At the end of the movie, “King Kong,” one of the key characters utters one of the most famous lines in movie history.
As King Kong lies dead in the street after being shot from the Empire State Building, one observer says, “The airplanes got him.” Main character Carl Denham replies that it wasn’t the airplanes.
“’Twas beauty killed the beast,” an allusion to Kong’s affection for the character of Ann Darrow whom he had tried to protect.
That classic line came to mind this week as I read through a fascinating three part series in the Washington Post about the rise and fall of the housing bubble. The articles are an insider’s look at the “wave of easy money” that fueled the explosion in mortgage loans and then how it all came crashing down.
It wasn’t bad loans that killed the housing boom.
‘Twas greed that burst the bubble.
Like the allure of beauty, greed is one of life’s most powerful forces.
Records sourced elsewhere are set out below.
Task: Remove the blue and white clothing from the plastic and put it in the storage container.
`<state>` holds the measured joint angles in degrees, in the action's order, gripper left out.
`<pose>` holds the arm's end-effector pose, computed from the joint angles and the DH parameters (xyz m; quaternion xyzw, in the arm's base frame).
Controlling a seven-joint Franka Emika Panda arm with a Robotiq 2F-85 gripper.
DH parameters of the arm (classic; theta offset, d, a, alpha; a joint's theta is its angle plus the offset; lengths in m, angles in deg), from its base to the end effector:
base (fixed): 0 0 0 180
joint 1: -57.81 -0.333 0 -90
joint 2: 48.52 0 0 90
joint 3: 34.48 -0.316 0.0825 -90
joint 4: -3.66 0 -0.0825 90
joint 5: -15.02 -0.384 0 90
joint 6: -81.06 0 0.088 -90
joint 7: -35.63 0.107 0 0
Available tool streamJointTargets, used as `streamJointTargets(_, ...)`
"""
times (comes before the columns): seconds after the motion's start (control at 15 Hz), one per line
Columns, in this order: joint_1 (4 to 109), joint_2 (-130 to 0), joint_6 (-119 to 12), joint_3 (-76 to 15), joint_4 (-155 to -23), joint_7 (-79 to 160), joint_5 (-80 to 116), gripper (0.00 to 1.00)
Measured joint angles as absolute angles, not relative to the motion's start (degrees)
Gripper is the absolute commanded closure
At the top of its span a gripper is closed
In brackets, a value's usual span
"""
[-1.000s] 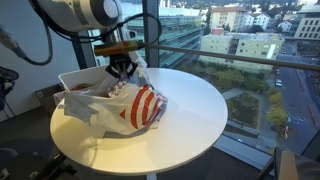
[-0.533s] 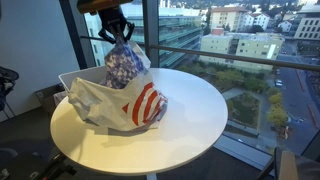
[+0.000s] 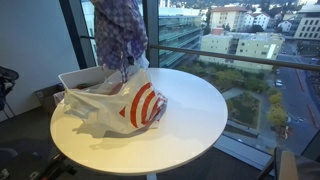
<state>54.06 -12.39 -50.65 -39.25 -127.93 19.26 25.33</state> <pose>0.4001 0.0652 0.6477 0.9148 0.2388 0.2991 0.1287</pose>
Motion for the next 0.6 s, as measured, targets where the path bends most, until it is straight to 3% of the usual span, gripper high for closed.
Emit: streamJointTargets(0.6, 53.85, -7.29, -52.70, -46.26, -120.33, 27.39, 28.40, 0.96)
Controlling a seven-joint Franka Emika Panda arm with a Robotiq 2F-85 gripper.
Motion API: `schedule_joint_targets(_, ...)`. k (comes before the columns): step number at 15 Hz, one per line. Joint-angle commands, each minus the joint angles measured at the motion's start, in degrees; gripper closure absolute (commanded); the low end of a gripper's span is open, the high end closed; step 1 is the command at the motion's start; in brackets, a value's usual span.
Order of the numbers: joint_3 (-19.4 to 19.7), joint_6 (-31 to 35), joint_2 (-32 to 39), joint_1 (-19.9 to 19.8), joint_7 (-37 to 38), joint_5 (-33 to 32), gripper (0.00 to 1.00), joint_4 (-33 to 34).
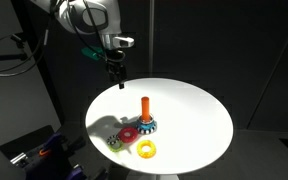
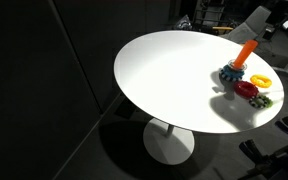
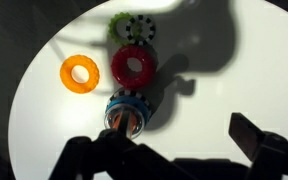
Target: Put the clear ring on the orange stand
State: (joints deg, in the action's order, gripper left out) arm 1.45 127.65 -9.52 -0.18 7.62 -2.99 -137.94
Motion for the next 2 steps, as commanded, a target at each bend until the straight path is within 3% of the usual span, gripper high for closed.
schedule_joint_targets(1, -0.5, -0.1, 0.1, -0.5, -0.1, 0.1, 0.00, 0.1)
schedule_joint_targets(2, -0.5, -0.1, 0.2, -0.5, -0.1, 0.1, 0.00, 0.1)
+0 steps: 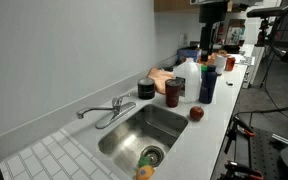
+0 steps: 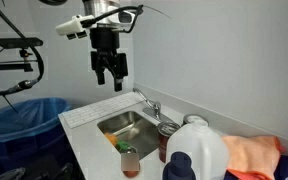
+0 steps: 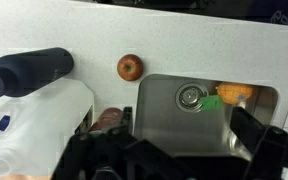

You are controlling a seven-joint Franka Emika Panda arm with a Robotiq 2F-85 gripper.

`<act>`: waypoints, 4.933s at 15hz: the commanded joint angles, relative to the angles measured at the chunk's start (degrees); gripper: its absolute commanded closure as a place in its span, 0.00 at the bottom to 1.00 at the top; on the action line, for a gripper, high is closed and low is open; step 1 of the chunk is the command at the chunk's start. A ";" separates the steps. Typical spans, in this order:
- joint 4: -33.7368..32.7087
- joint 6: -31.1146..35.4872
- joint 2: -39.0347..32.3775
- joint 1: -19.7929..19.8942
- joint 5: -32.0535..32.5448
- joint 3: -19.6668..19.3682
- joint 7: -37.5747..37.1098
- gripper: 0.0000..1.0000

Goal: Push the faucet to the center of the sink

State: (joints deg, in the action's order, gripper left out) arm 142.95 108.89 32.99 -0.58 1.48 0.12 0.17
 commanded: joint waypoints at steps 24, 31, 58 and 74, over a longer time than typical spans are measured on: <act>-0.11 -0.13 -0.08 0.09 -0.06 0.09 0.03 0.00; -0.11 -0.13 -0.08 0.09 -0.06 0.09 0.03 0.00; -52.08 -2.54 -47.10 -7.39 -3.59 8.05 4.97 0.00; -54.51 8.00 -54.96 -9.12 -5.04 9.95 3.45 0.00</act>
State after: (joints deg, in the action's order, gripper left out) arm 89.90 111.25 -18.45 -8.83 -1.26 9.26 3.26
And it was greed that drove the mortgage crisis over the cliff, leaving behind the economic debris of foreclosed homes, failed financial institutions and a real estate market that is but a shadow of its former self.
While some of the fault lies with people who took on mortgages they couldn’t afford, more of the blame lies with greedy lenders who did 100 percent subprime loans with little verification of income to people they should have known couldn’t pay. They were aided in that by greedy real estate sellers and developers who helped push people into homes they couldn’t afford.
All of that money appeared easy pickings and gave rise to neophyte real estate brokers and developers who jumped into the market with little background about what they were getting into. Greedy for a quick buck, they took on projects they couldn’t afford.
All of which brings to mind another famous movie, “Wall Street” from 1987. In his famous speech to stockholders in the movie, Gordon Gekko (Michael Douglas) says, “Greed is good. Greed is right. Greed works.”
That line came to personify the 1980s and indeed, it has been the tone of the last quarter century.
But tell the 478 homeowners in Jackson County who’ve lost their homes due to foreclosure since January 1 that “greed is good.”
Tell that to those in the financial and real estate businesses who’ve lost their jobs over the last year as the housing bubble popped.
Tell that to underfunded developers who have gone bust in the housing crunch and to the hundreds of people formerly employed in the construction and landscaping businesses.
Tell that to local government officials who built budgets based on the bubble’s growth curve and who now face major revenue shortages.
Greed is not good. Greed muddles the thought process and leads otherwise intelligent people into making stupid decisions. Greed is contagious in business and fogs financial planning. It distorts markets. It makes government officials stupid.
Nobody knows where the current economic crisis will go over the next 12-18 months. The fear is that we’ve not yet hit bottom and that there will be additional pain in the markets as falling housing values ripple through the financial sectors.
And while Jackson County has escaped some of the decline seen in other states, we have not totally weathered this storm. Just this week I heard that one of the county’s premiere real estate developments is facing a shortage of homeowner dues so severe that it may have to close its community pool early.
But what is really outrageous in this mess is how so many in the financial and real estate sectors have attempted to shift the blame. According to their spin, the economy really wasn’t hurt by the real estate bust, it’s all “the media’s fault.”
Funny how the messenger gets the blame when things go bad. Back when the real estate market was booming and newspapers were doing story after story about the rapid rise in housing values and construction, nobody in the real estate or financial business complained that the media had exaggerated the boom. In fact, many top guns relished all the media attention during the housing upswing.
Now in the bust, those same people attempt to deny any fundamental problems and blame the media for the economic downturn. If only the newspapers would stop writing about it, they moan.
Let’s be clear, the media didn’t cause this economic downturn and housing bust; it was the greed of insiders who drove the market over the cliff with practices that should never have been allowed in the first place. The housing boom was largely a false economy created by greed and a get-rich-quick mentality.
‘Twas greed, not the media, that killed the housing beast.